In environments where loading processors is highly dynamic, Azure RTOS ThreadX Symmetric Multiprocessing (SMP) is available for the following processor families:
- ARM Cortex-Ax
- ARM Cortex-Rx
- ARM Cortex-A5x 64-bit
- Synopsys ARC HS
Azure RTOS ThreadX SMP performs dynamic load balancing across n processors. It allows all Azure RTOS ThreadX resources (queues, semaphores, event flags, memory pools, etc.) to be accessed by any thread on any core. Azure RTOS ThreadX SMP enables the complete Azure RTOS ThreadX API on all cores and introduces the following new APIs applicable to SMP operation:
UINT tx_thread_smp_core_exclude(TX_THREAD *thread_ptr, ULONG exclusion_map);
UINT tx_thread_smp_core_exclude_get(TX_THREAD *thread_ptr, ULONG *exclusion_map_ptr);
UINT tx_timer_smp_core_exclude(TX_TIMER *timer_ptr, ULONG exclusion_map);
UINT tx_timer_smp_core_exclude_get(TX_TIMER *timer_ptr, ULONG *exclusion_map_ptr);
Memory protection via Azure RTOS ThreadX Modules
An add-on product called Azure RTOS ThreadX Modules enables one or more application threads to be bundled into a “Module” that can be dynamically loaded and run (or executed in place) on the target.

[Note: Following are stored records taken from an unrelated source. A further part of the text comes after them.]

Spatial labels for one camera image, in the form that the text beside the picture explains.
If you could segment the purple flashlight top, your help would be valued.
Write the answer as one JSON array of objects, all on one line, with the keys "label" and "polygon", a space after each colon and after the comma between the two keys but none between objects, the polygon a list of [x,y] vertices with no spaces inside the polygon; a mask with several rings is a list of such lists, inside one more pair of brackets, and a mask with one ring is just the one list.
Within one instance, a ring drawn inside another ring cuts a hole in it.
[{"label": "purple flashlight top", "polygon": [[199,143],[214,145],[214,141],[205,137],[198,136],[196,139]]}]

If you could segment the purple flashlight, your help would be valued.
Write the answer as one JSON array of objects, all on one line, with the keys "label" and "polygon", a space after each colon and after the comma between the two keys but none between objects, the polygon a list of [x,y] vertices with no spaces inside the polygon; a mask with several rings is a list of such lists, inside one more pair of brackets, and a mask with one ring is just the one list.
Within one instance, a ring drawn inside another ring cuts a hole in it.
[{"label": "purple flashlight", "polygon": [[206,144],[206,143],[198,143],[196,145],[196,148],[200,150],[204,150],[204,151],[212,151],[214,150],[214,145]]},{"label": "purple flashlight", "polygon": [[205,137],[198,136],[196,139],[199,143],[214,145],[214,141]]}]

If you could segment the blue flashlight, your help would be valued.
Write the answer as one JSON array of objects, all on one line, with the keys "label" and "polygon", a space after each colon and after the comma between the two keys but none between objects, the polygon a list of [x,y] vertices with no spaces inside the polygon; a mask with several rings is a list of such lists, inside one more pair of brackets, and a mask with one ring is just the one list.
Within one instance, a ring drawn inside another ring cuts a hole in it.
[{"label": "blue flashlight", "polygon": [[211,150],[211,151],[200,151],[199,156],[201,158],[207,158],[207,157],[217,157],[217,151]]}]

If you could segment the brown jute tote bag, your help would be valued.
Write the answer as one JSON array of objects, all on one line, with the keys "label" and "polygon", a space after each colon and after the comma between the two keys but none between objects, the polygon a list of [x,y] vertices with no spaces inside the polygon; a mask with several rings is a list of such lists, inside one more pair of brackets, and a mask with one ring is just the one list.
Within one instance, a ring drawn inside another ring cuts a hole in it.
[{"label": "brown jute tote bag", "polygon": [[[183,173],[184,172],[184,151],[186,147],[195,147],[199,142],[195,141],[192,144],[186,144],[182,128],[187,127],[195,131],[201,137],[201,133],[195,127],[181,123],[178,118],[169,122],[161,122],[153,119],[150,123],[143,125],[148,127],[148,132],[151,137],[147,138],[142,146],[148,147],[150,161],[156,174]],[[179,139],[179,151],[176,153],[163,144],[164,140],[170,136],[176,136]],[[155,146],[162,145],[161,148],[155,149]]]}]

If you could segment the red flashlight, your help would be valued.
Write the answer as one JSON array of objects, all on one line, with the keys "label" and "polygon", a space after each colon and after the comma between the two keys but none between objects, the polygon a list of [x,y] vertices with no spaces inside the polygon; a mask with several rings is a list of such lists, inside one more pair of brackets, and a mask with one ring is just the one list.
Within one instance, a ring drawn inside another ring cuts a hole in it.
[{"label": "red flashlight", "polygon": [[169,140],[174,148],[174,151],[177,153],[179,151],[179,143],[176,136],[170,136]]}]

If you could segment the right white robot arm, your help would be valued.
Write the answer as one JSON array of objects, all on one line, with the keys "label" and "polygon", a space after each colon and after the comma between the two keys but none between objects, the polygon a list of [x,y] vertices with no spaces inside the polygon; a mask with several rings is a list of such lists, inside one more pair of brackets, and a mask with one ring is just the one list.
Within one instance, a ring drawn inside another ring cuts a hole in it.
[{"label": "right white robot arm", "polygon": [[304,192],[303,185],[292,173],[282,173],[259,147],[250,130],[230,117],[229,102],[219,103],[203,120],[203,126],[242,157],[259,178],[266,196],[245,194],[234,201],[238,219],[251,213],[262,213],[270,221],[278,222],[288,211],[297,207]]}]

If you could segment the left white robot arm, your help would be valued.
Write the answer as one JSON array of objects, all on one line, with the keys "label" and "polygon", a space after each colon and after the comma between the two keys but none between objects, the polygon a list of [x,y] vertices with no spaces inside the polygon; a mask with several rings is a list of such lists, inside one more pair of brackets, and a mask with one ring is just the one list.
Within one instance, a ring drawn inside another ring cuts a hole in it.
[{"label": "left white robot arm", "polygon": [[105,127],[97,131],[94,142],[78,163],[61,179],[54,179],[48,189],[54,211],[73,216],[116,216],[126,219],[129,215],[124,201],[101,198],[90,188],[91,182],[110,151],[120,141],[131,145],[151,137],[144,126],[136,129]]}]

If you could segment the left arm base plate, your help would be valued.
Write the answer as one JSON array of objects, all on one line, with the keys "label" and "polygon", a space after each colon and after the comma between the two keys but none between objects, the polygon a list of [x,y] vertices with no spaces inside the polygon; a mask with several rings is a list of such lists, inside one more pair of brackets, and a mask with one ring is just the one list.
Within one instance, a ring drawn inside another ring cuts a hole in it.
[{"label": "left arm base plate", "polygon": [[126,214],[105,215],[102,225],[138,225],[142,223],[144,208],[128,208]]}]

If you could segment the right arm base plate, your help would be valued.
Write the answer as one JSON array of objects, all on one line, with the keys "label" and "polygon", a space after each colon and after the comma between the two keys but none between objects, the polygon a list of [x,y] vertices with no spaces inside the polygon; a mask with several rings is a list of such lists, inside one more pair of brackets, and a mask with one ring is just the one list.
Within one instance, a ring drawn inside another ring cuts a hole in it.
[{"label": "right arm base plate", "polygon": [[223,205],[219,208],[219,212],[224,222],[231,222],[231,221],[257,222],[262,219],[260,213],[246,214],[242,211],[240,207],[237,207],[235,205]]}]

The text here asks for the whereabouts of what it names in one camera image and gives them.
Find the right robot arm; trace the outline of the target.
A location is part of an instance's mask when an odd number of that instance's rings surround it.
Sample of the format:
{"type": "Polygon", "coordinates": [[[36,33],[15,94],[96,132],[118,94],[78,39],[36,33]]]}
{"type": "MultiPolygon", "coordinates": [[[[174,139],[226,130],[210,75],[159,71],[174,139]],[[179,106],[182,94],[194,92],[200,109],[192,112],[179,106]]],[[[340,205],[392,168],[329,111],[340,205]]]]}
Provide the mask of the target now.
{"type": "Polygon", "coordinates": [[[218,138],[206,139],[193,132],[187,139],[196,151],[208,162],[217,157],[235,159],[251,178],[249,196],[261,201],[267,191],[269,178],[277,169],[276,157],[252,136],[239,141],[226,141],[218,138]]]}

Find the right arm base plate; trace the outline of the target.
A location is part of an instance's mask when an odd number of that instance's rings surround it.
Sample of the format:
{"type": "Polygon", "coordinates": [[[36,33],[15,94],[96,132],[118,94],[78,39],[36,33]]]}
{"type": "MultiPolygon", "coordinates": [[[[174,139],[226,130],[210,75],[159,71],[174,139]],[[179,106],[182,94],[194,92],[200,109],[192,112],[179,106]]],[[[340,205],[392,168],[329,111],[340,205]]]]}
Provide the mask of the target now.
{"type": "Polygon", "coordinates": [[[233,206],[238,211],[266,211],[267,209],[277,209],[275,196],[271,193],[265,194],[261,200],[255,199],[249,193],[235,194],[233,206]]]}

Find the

Modules enable field upgrade, bug fixing, and program partitioning to allow large applications to occupy only the memory needed by active threads.

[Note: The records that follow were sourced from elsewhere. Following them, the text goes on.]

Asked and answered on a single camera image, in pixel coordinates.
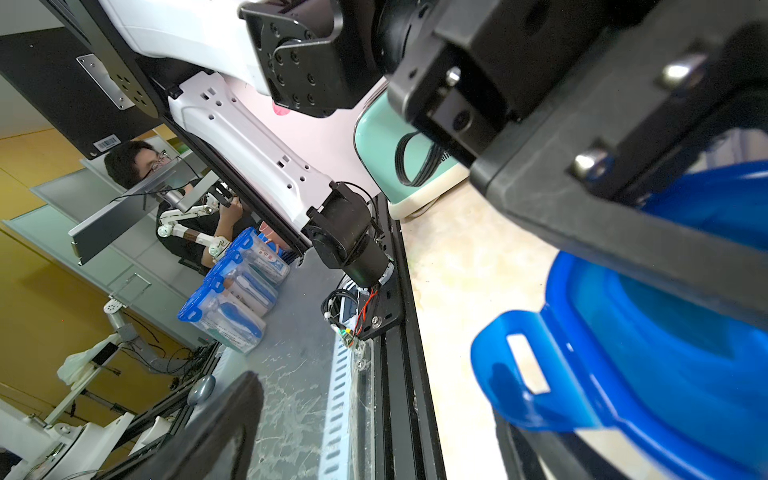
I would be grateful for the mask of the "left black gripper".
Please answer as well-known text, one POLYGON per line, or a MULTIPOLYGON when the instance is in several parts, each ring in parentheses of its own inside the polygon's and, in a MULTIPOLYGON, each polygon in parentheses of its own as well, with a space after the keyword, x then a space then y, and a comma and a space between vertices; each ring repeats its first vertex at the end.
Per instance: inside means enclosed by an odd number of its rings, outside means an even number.
POLYGON ((446 1, 406 48, 390 100, 468 165, 538 110, 600 38, 617 48, 610 84, 632 99, 654 50, 691 45, 659 74, 668 98, 619 143, 593 145, 598 165, 680 168, 713 135, 766 128, 763 1, 446 1))

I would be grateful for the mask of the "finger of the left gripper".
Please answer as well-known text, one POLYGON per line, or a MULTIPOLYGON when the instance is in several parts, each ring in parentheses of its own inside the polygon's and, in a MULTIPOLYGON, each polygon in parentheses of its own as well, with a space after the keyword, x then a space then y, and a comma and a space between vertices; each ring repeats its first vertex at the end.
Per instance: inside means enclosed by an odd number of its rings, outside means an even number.
POLYGON ((764 251, 641 210, 709 141, 767 123, 767 27, 600 37, 470 169, 503 216, 547 243, 759 329, 764 251))

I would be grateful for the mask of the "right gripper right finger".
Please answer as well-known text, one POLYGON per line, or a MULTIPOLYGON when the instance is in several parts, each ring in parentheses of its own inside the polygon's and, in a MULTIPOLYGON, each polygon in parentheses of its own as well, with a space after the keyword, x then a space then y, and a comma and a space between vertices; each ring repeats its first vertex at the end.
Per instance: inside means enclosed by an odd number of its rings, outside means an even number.
POLYGON ((646 479, 648 460, 616 430, 575 433, 519 429, 495 413, 510 479, 646 479))

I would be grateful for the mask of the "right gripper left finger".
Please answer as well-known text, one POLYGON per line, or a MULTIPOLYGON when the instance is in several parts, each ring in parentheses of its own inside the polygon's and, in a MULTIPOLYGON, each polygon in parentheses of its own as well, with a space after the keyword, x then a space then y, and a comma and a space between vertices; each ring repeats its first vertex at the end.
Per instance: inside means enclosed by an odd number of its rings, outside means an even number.
POLYGON ((131 479, 245 479, 264 404, 253 372, 240 375, 131 479))

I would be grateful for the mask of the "blue lid toiletry container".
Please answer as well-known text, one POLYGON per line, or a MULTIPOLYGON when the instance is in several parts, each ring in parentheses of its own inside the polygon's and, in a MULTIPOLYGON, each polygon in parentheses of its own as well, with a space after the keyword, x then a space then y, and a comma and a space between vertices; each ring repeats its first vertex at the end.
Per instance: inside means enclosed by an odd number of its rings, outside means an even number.
POLYGON ((615 427, 685 479, 767 475, 766 331, 569 253, 543 308, 498 316, 471 364, 516 427, 615 427))

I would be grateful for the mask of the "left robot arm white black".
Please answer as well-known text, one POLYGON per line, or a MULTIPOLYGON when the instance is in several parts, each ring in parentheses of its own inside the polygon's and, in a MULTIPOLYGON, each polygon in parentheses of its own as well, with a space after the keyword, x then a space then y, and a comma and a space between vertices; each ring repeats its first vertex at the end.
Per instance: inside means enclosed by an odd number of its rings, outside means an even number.
POLYGON ((501 215, 759 329, 767 251, 653 216, 720 135, 767 127, 763 1, 50 1, 138 109, 298 252, 377 252, 339 184, 373 100, 501 215))

Modules also have a separate address space from Azure RTOS ThreadX itself. This enables Azure RTOS ThreadX to place memory protection (via MPU or MMU) around the Module such that accidental access outside the module will not be able to corrupt any other software component.
Azure RTOS ThreadX and Azure RTOS ThreadX SMP source code is MISRA-C: 2004 and MISRA C:2012 compliant. MISRA C is a set of programming guidelines for critical systems using the C programming language. The original MISRA C guidelines were primarily targeted toward automotive applications; however, MISRA C is now widely recognized as being applicable to any safety-critical application. Azure RTOS ThreadX is compliant with all required and mandatory rules of MISRA-C: 2004 and MISRA C:2012.
Supports most popular tools
Azure RTOS ThreadX supports most popular embedded development tools, including IAR’s Embedded Workbench, which also has the most comprehensive Azure RTOS ThreadX kernel awareness available. Other tool integration includes GNU (GCC), ARM DS-5/uVision®, Green Hills MULTI®, Wind River Workbench, Imagination Codescape, Renesas e2studio, Metaware SeeCode, NXP CodeWarrior, Lauterbach TRACE32®, TI Code-Composer Studio, CrossCore, and all analog devices.
Adaptation layer for ThreadX
You can ease application migration issues to Azure RTOS by using ThreadX adaption layers for various legacy RTOS APIs (FreeRTOS, POSIX, OSEK, etc.)